Records from a data collection →
━━━━━━━━━━━━━━━━

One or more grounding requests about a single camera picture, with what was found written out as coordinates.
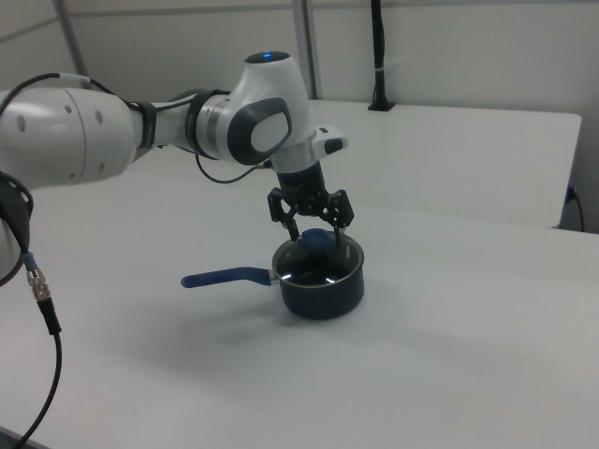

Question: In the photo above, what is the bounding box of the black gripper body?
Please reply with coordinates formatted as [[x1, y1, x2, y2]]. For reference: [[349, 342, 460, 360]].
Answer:
[[275, 160, 331, 218]]

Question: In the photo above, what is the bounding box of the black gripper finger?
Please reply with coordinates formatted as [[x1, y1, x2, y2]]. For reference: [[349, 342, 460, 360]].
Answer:
[[267, 186, 302, 243], [324, 188, 358, 247]]

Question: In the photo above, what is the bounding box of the glass lid with blue knob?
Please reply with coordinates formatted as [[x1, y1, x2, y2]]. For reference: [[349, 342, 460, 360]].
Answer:
[[271, 226, 364, 287]]

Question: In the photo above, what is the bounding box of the white side table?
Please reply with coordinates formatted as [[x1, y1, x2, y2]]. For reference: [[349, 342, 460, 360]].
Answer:
[[124, 96, 583, 230]]

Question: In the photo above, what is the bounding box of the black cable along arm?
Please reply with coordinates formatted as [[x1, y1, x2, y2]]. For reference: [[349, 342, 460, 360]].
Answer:
[[0, 72, 275, 185]]

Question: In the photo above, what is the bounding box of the blue saucepan with handle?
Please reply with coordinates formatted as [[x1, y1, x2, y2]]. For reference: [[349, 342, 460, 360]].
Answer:
[[181, 233, 366, 322]]

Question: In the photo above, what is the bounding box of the grey partition post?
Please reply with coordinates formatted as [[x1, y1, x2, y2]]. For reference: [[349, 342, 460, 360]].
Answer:
[[54, 0, 89, 77], [291, 0, 320, 100]]

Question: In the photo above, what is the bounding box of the black camera stand with flat base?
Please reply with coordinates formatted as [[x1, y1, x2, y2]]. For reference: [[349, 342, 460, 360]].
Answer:
[[367, 0, 397, 112]]

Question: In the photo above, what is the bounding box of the black wall cable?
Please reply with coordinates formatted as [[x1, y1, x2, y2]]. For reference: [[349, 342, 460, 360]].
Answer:
[[564, 185, 587, 231]]

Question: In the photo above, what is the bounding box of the black cable with metal connector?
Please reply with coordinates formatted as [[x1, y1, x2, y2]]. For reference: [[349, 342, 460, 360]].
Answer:
[[0, 250, 65, 449]]

━━━━━━━━━━━━━━━━

YOUR ASSIGNMENT →
A single figure must be given: how many lines of the records above include the string "bounding".

WRITTEN ANSWER →
10